Write out all records as given; omit images.

-=-=-

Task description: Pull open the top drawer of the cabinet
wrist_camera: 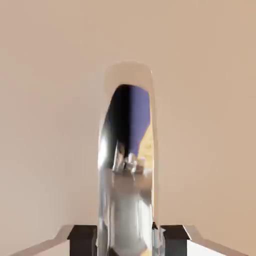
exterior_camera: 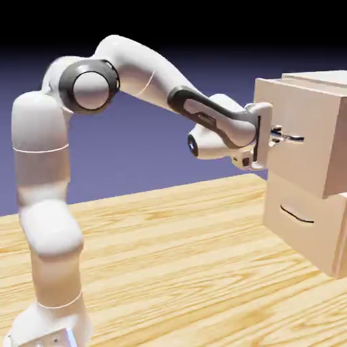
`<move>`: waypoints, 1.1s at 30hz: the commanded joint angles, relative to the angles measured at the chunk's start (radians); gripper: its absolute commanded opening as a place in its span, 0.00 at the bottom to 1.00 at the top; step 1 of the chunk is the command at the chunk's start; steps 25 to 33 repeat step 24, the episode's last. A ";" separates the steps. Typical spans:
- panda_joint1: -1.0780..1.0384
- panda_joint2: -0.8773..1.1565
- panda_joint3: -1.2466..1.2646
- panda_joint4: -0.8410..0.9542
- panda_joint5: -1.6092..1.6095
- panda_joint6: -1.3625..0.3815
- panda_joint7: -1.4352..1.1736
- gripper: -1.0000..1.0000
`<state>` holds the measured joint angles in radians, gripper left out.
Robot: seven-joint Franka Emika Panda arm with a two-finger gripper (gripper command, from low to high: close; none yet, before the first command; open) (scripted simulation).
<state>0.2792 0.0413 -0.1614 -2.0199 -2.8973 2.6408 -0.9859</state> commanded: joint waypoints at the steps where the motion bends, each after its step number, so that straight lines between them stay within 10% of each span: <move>1: 0.033 0.006 -0.036 0.006 -0.002 0.003 0.005 0.00; 20: 0.226 -0.422 -0.177 -0.442 0.102 -0.080 -0.218 0.00; 21: 0.226 -0.422 -0.177 -0.442 0.102 -0.080 -0.218 1.00; 33: 0.212 -0.494 -0.158 -0.505 0.126 -0.080 -0.252 1.00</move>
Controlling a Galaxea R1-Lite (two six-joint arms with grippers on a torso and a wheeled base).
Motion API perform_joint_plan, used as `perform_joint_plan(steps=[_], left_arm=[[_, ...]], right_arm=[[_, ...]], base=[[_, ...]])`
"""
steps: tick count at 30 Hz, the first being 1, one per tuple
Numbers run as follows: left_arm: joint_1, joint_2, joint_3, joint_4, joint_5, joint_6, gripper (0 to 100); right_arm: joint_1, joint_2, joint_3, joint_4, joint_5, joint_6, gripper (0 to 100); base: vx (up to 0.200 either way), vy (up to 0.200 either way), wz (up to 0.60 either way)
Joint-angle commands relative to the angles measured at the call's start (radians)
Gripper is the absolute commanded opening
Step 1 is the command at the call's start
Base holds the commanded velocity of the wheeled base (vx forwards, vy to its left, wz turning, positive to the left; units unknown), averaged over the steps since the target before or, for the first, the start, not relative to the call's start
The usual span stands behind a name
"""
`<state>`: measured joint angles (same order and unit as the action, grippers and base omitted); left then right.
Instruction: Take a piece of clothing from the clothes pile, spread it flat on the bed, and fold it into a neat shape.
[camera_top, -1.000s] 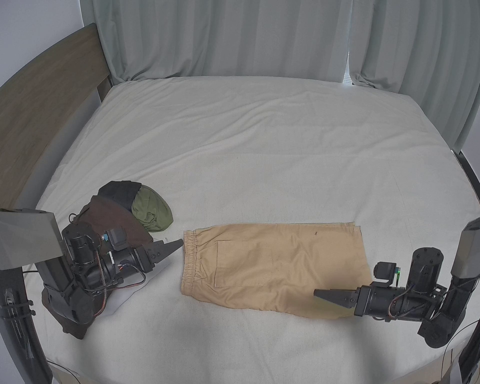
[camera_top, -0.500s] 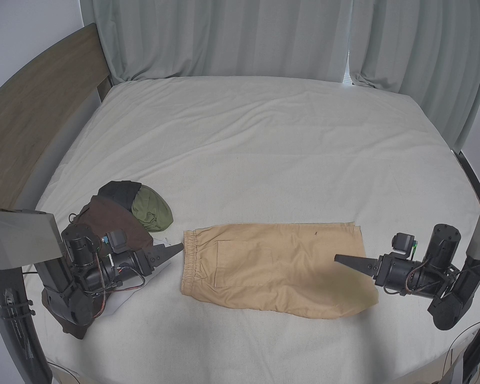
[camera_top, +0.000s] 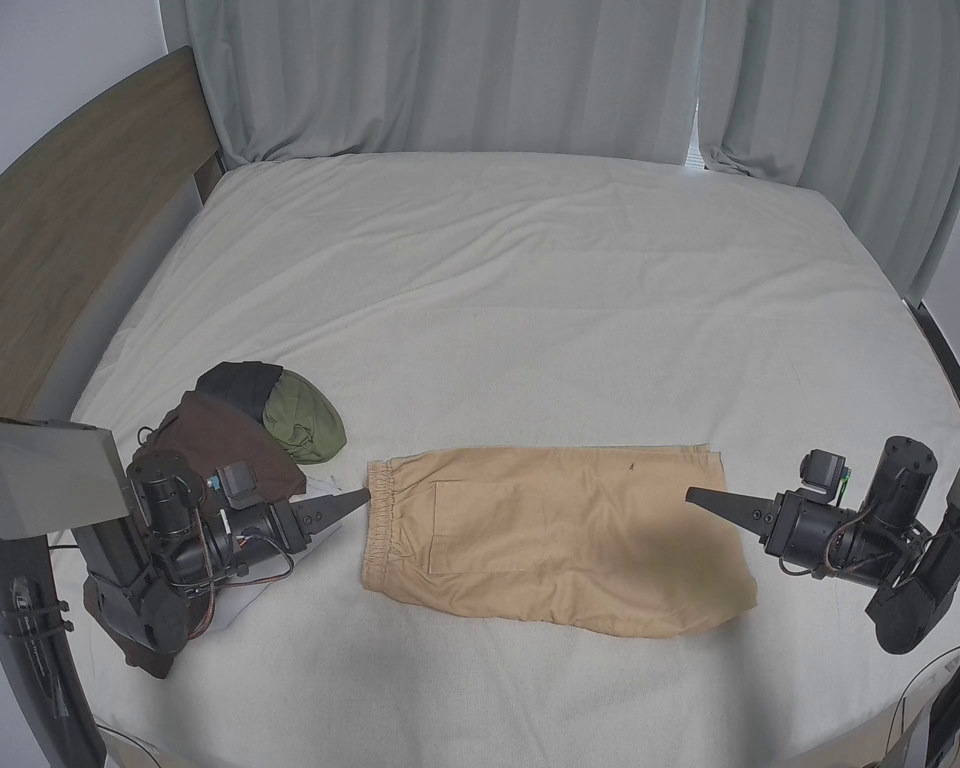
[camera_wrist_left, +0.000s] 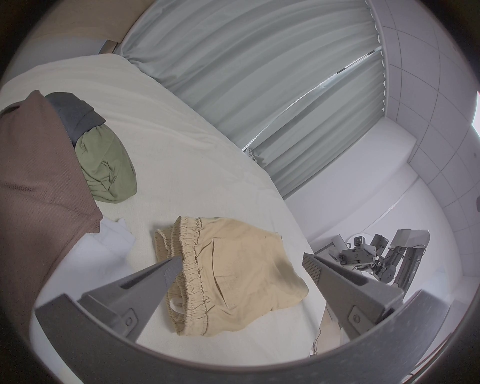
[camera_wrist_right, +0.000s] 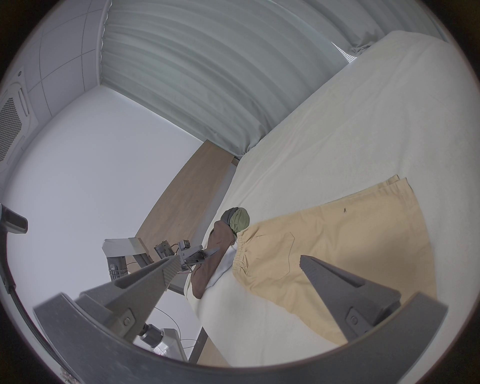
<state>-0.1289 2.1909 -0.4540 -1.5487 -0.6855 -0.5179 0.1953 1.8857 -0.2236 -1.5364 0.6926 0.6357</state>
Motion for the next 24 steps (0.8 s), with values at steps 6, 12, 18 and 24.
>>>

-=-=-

§ WRITTEN ANSWER
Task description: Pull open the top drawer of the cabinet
wrist_camera: 
exterior_camera: 
`<move>`: waypoints, 1.1s at 30hz: the commanded joint angles, relative to the angles measured at the chunk's start (radians); gripper: its absolute commanded opening as a place in its span, 0.00 at the bottom to 1.00 at the top; step 1 of the chunk is the command at the chunk's start; steps 25 to 33 repeat step 24, the episode's last. A ";" separates the steps. Typical spans:
- panda_joint1: -1.0780..1.0384
- panda_joint2: -0.8773..1.1565
- panda_joint3: -1.2466..1.2646
- panda_joint4: -0.8410..0.9542
- panda_joint5: -1.6092..1.6095
- panda_joint6: -1.3625..0.3815
- panda_joint7: -1.4352..1.1736
- gripper: -1.0000..1.0000
`<state>` holds the measured joint angles in radians, gripper left out.
Robot: seven-joint Franka Emika Panda arm with a two-finger gripper (gripper command, from low to high: close; none yet, before the first command; open) (scripted simulation).
<state>0.2792 0.0413 -0.1614 -2.0199 -2.8973 2.6408 -0.9859</state> commanded: joint waypoints at the steps where the motion bends, each after its step number, so that straight lines between them stay within 10% of each span: <move>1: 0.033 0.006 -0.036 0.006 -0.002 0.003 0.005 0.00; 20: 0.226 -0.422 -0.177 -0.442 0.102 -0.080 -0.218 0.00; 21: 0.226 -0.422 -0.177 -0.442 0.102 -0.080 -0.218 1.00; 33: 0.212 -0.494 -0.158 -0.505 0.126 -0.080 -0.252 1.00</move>
Controlling a Galaxea R1-Lite (two six-joint arms with grippers on a torso and a wheeled base).
Motion API perform_joint_plan, used as `perform_joint_plan(steps=[_], left_arm=[[_, ...]], right_arm=[[_, ...]], base=[[_, ...]])`
"""
steps: tick count at 30 Hz, the first being 1, one per tuple
Numbers run as follows: left_arm: joint_1, joint_2, joint_3, joint_4, joint_5, joint_6, gripper (0 to 100); right_arm: joint_1, joint_2, joint_3, joint_4, joint_5, joint_6, gripper (0 to 100); base: vx (up to 0.200 either way), vy (up to 0.200 either way), wz (up to 0.60 either way)
Joint-angle commands relative to the angles measured at the call's start (radians)
Gripper is the absolute commanded opening
Step 1 is the command at the call's start
Base holds the commanded velocity of the wheeled base (vx forwards, vy to its left, wz turning, positive to the left; units unknown), averaged over the steps since the target before or, for the first, the start, not relative to the call's start
The usual span stands behind a name
"""
`<state>`: measured joint angles (same order and unit as the action, grippers and base omitted); left then right.
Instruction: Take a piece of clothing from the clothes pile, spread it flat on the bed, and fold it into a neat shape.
[camera_top, -1.000s] 
[camera_top, -0.500s] 
[camera_top, +0.000s] 
[camera_wrist_left, +0.000s] 
[camera_wrist_right, +0.000s] 
<state>-0.1289 2.1909 -0.4540 -1.5487 -0.6855 -0.5179 0.1953 1.8857 -0.2236 -1.5364 0.6926 0.6357</state>
Motion for the next 24 steps (0.8 s), with values at steps 6, 12, 18 and 24.
>>>

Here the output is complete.